Pode até ser feito, mas não é recomendável, pois será difícil provar os termos caso surja um litígio.
Acordo por comum acordo conta para aposentadoria?
Sim. O tempo de contribuição e o FGTS depositado continuam valendo normalmente para fins previdenciários.
O acordo extrajudicial pode ser negado pelo juiz?
Sim. O juiz pode recusar a homologação se verificar fraude, coação ou prejuízo evidente ao trabalhador.
O sindicato precisa participar do acordo?

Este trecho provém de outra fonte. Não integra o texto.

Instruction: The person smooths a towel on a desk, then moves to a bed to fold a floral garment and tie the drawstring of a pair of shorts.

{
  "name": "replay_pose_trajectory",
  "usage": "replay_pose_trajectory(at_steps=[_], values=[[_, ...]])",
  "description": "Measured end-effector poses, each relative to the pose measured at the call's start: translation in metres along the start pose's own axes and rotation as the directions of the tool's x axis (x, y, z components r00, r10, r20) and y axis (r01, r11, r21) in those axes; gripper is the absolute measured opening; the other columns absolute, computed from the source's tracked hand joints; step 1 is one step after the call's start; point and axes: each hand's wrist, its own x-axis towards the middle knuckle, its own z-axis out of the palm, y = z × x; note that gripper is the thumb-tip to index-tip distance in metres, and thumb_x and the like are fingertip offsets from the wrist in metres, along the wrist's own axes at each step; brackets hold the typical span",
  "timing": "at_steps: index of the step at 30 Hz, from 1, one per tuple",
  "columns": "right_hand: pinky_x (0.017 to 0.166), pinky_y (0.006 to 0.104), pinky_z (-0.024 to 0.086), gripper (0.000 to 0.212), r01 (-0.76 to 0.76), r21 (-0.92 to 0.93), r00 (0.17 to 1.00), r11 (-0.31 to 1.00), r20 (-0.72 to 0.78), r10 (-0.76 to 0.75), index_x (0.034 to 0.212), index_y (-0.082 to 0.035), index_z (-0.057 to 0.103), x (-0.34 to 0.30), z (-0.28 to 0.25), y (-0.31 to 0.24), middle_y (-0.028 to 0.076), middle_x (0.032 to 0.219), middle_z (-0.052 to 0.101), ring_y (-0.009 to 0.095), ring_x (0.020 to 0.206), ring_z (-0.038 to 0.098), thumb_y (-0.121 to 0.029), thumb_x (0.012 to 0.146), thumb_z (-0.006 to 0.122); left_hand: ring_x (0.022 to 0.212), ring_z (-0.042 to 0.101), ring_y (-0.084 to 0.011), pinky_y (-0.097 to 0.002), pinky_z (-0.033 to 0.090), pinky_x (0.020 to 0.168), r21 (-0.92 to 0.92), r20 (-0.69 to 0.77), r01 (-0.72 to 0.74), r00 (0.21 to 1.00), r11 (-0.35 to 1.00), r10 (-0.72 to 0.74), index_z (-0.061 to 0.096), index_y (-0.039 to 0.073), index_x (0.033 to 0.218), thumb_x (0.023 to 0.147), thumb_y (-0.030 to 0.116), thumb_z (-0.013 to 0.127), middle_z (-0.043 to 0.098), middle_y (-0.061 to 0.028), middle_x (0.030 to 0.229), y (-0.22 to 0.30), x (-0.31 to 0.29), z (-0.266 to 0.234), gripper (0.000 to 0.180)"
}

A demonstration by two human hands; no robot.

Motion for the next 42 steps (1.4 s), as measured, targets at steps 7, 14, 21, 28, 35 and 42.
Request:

A Reforma Trabalhista retirou a obrigatoriedade de homologação no sindicato, exceto onde houver convenção coletiva exigindo.
Conclusão
Fazer um acordo com a empresa é uma alternativa válida e eficaz para resolver questões trabalhistas de forma consensual, rápida e menos conflituosa. A legislação brasileira, especialmente com a Reforma Trabalhista, ampliou as possibilidades de acordos diretos entre empregado e empregador, tanto durante quanto após o vínculo de trabalho.
Entretanto, é essencial que o trabalhador tenha plena ciência dos seus direitos, leia com atenção os documentos que assina e, sempre que possível, conte com a orientação de um advogado. Acordos mal redigidos ou feitos sob pressão podem gerar prejuízos irreparáveis ou dificultar ações futuras.
Acordos bem formulados ajudam a garantir segurança jurídica, evitam litígios e proporcionam soluções adequadas para ambas as partes. Respeito, clareza, legalidade e equilíbrio são as palavras-chave de qualquer bom acordo trabalhista.